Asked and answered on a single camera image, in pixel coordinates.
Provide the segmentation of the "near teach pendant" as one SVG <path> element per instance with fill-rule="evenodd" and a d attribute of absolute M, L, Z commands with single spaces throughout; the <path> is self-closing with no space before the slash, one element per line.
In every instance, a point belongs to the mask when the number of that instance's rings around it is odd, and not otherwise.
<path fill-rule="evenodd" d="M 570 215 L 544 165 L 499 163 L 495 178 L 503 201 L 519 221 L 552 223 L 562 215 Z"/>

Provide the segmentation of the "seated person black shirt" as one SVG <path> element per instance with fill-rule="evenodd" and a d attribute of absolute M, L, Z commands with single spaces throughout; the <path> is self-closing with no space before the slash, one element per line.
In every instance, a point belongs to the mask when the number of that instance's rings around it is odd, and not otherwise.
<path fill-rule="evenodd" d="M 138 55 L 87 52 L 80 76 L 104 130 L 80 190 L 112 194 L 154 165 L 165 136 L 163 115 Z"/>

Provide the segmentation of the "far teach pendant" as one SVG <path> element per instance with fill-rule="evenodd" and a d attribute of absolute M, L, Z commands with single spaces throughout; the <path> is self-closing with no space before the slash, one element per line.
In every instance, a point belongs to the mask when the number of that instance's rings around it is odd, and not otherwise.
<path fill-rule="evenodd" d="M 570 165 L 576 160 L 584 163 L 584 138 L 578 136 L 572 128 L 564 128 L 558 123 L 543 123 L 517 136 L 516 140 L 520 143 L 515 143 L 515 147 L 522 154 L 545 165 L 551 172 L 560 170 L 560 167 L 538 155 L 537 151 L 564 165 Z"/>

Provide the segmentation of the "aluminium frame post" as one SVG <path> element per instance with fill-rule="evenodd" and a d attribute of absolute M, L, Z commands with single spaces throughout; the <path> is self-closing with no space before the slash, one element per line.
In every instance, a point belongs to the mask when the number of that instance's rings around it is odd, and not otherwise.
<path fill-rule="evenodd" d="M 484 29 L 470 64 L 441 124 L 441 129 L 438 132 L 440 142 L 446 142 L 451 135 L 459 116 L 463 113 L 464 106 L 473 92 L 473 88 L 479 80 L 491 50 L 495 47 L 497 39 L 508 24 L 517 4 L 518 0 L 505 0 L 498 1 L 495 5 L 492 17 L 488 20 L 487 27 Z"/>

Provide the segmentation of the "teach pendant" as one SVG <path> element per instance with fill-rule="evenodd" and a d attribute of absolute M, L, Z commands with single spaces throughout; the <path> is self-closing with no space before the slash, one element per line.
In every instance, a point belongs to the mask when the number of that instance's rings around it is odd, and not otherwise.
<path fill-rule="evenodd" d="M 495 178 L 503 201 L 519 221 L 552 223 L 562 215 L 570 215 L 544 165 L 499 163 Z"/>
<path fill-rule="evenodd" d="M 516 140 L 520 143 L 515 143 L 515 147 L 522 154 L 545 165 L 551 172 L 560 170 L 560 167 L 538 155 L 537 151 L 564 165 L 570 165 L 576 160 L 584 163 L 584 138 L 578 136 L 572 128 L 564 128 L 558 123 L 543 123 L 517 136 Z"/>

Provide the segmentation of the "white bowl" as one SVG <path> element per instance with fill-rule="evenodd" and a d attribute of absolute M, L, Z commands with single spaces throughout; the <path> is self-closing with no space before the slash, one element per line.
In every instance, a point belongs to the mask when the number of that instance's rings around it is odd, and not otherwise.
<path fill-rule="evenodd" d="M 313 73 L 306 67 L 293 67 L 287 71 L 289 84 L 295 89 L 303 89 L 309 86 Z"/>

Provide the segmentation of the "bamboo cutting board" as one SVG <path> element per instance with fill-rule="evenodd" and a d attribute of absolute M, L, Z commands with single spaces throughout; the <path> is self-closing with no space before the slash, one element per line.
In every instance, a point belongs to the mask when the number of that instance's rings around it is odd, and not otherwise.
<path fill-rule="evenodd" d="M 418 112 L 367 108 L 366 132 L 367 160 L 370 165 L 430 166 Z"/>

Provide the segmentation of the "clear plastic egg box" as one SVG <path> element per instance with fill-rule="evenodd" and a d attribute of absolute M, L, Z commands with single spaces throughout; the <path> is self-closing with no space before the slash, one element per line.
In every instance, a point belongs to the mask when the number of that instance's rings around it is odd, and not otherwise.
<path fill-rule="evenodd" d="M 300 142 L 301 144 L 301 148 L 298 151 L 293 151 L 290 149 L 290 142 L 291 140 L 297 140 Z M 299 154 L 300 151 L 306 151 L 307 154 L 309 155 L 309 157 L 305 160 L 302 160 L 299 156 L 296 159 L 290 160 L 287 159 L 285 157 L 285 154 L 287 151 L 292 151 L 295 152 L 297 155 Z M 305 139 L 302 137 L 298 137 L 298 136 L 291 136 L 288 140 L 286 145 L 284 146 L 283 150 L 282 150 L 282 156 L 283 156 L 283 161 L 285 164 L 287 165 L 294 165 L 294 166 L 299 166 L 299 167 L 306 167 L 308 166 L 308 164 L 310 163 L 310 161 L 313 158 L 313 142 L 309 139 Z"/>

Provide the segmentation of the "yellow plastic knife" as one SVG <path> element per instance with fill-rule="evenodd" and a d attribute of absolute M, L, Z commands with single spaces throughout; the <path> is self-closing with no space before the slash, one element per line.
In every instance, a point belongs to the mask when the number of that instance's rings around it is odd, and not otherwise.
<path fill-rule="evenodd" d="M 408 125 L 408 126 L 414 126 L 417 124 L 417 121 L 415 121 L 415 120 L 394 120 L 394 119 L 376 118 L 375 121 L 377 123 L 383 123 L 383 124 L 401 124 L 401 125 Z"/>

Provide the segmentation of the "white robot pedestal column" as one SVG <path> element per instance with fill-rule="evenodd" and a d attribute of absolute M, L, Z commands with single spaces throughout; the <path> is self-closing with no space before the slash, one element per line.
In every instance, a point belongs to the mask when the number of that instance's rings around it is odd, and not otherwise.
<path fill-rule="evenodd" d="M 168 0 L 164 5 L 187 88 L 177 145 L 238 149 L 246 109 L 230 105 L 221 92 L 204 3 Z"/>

• _Exercise goal_:
The expected result is every line above containing the string "plastic".

• _Written answer_:
Provide the segmentation of the "clear plastic egg box" as one SVG <path> element per instance with fill-rule="evenodd" and a d attribute of absolute M, L, Z commands with single spaces throughout; the <path> is self-closing with no space before the slash, one element per line.
Provide the segmentation of the "yellow plastic knife" as one SVG <path> element per instance with fill-rule="evenodd" and a d attribute of absolute M, L, Z commands with single spaces throughout; the <path> is self-closing with no space before the slash, one element per line.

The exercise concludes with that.